— PROBLEM TO WORK ON —
When you restate the data, keep every word as it is and drop the images.

— DATA BLOCK —
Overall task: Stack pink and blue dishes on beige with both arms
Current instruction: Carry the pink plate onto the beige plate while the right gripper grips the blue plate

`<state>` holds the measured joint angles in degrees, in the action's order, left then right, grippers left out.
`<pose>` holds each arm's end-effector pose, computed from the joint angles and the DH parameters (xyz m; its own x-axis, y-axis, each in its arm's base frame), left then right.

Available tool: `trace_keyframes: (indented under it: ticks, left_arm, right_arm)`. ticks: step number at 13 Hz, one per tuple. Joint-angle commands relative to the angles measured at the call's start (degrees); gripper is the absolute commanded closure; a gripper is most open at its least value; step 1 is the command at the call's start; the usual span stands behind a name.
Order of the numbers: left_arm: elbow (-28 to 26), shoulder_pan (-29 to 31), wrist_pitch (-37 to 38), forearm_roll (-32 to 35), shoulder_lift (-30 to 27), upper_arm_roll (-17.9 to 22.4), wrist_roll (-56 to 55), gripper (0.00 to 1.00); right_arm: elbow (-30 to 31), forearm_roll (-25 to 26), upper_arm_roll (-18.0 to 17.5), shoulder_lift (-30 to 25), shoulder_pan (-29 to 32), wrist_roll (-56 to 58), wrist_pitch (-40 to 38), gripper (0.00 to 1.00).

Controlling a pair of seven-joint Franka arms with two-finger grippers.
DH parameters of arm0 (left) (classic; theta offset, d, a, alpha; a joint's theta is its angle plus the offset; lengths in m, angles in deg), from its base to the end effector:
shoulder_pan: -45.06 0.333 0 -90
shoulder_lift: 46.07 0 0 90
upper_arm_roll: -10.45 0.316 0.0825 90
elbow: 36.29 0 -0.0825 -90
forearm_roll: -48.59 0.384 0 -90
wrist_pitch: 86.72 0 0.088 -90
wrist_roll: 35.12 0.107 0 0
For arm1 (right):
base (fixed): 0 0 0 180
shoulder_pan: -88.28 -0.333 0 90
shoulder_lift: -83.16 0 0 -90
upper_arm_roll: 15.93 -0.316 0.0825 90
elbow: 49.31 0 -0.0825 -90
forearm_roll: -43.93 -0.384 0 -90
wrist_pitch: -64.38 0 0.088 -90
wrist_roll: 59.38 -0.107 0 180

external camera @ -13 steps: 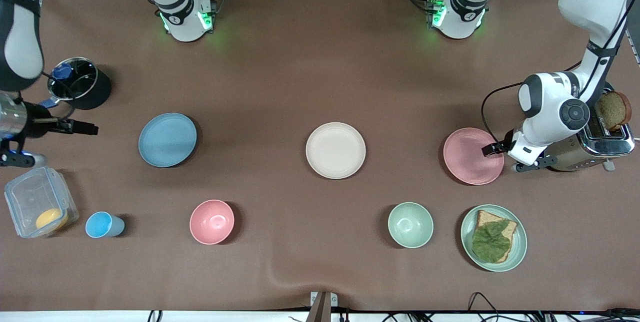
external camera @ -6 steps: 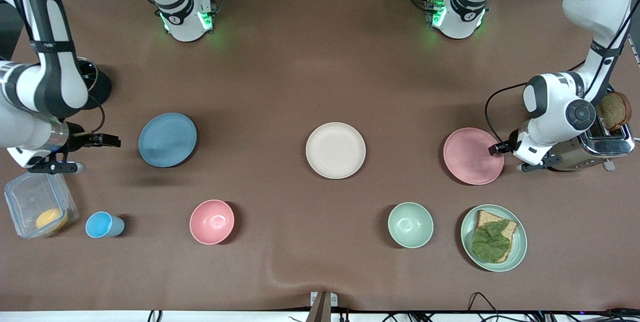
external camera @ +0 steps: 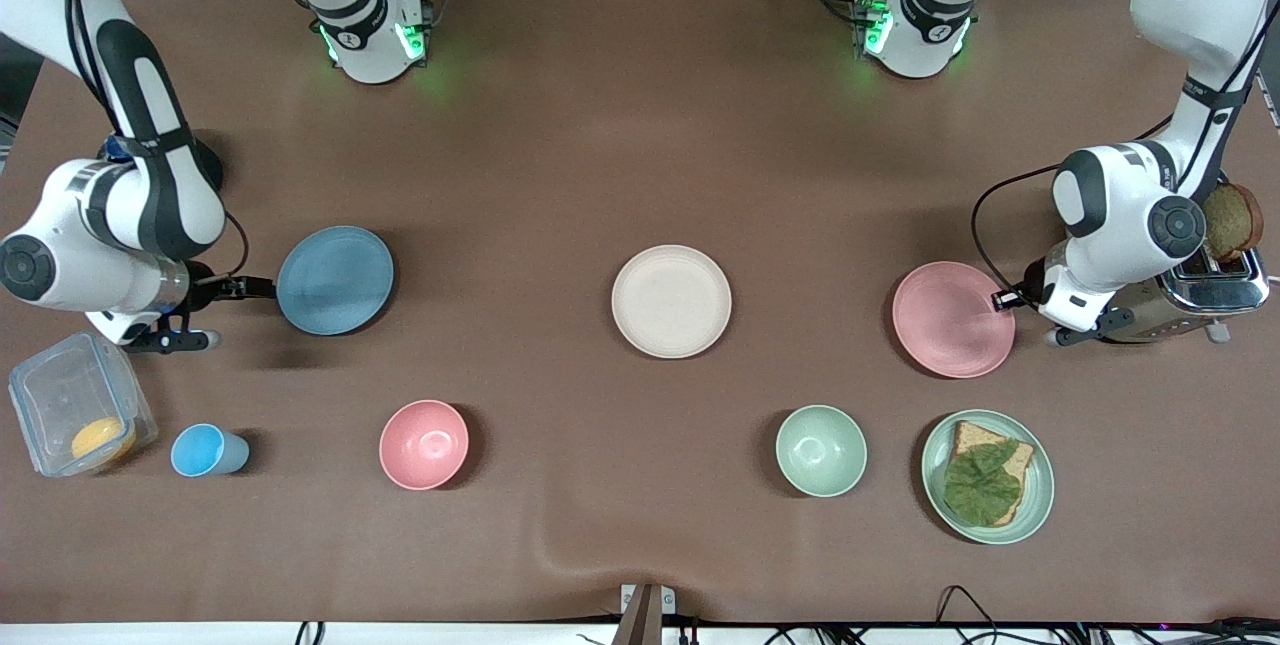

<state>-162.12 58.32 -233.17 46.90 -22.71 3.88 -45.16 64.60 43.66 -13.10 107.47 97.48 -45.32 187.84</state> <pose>0.5481 0.0635 0.1932 0.9465 0.3177 -0.0565 0.3205 -0.9459 0.0514 0.5679 -0.1204 0.2300 0.9673 0.0387 -0.2508 0.0283 -0.9986 -0.0451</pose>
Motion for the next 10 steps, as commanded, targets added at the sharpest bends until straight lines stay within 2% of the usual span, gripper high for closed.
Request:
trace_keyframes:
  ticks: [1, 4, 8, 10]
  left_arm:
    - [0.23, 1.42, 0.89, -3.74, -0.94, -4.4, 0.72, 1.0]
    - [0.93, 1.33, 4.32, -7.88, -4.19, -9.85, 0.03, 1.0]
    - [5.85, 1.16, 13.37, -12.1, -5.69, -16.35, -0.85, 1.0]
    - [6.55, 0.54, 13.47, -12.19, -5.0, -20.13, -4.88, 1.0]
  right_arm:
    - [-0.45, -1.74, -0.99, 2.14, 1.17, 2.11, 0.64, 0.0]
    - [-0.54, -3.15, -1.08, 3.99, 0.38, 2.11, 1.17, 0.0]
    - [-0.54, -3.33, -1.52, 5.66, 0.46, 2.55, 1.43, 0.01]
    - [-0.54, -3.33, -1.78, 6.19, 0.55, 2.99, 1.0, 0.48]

— WRITTEN ANSWER —
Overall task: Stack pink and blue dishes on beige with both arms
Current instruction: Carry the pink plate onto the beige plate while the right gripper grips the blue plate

`<state>` holds the measured joint angles in degrees, in the action's order, left then right, grippers left out.
`<pose>` holds each arm's end-effector pose, computed from the joint angles and the DH parameters (xyz m; its own x-axis, y-axis, each in its arm's base frame), left then right.

Available tool: `trace_keyframes: (indented under it: ticks, left_arm, right_arm)`. ticks: step number at 13 Hz, one per tuple. Joint-angle commands relative to the angles measured at the call's start (degrees); gripper is the absolute commanded closure; a gripper is most open at its least value; step 1 is the command at the call's start; the usual span stands behind a name.
Order of the numbers: left_arm: elbow (-28 to 26), shoulder_pan (-29 to 31), wrist_pitch (-37 to 38), forearm_roll (-32 to 35), shoulder_lift (-30 to 27), upper_arm_roll (-17.9 to 22.4), wrist_roll (-56 to 55), gripper (0.00 to 1.00); right_arm: elbow (-30 to 31), forearm_roll (-25 to 26), upper_arm_roll (-18.0 to 17.5), shoulder_lift (-30 to 25), shoulder_pan (-29 to 32), wrist_roll (-56 to 58), wrist_pitch (-40 to 38), gripper (0.00 to 1.00).

Controlling a pair of seven-joint Franka arms with two-finger grippers.
DH parameters of arm0 (left) (classic; theta offset, d, a, alpha; a joint's theta is its angle plus the offset; lengths in m, angles in deg), from its base to the end effector:
shoulder_pan: -45.06 0.333 0 -90
shoulder_lift: 46.07 0 0 90
upper_arm_roll: -10.45 0.316 0.0825 90
elbow: 36.29 0 -0.0825 -90
forearm_roll: -48.59 0.384 0 -90
wrist_pitch: 86.72 0 0.088 -90
wrist_roll: 35.12 0.107 0 0
For arm1 (right):
base (fixed): 0 0 0 180
shoulder_pan: -88.28 -0.333 0 90
shoulder_lift: -83.16 0 0 -90
upper_arm_roll: 15.93 -0.316 0.0825 90
elbow: 49.31 0 -0.0825 -90
forearm_roll: -43.93 -0.384 0 -90
wrist_pitch: -64.38 0 0.088 -90
wrist_roll: 59.38 -0.107 0 180

external camera @ -13 steps: 
external camera @ -6 steps: 
external camera @ +0 steps: 

<state>-162.12 58.32 -233.17 46.90 -22.71 3.88 -45.16 64.60 43.66 -13.10 107.47 97.48 -45.32 187.84</state> <pose>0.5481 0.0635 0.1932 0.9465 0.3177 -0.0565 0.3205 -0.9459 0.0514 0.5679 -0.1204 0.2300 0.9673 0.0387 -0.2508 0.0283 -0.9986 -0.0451</pose>
Motion for the next 10 steps, as commanded, targets added at the sharpest bends until straight lines stay within 2% of the usual span, gripper high for closed.
Request:
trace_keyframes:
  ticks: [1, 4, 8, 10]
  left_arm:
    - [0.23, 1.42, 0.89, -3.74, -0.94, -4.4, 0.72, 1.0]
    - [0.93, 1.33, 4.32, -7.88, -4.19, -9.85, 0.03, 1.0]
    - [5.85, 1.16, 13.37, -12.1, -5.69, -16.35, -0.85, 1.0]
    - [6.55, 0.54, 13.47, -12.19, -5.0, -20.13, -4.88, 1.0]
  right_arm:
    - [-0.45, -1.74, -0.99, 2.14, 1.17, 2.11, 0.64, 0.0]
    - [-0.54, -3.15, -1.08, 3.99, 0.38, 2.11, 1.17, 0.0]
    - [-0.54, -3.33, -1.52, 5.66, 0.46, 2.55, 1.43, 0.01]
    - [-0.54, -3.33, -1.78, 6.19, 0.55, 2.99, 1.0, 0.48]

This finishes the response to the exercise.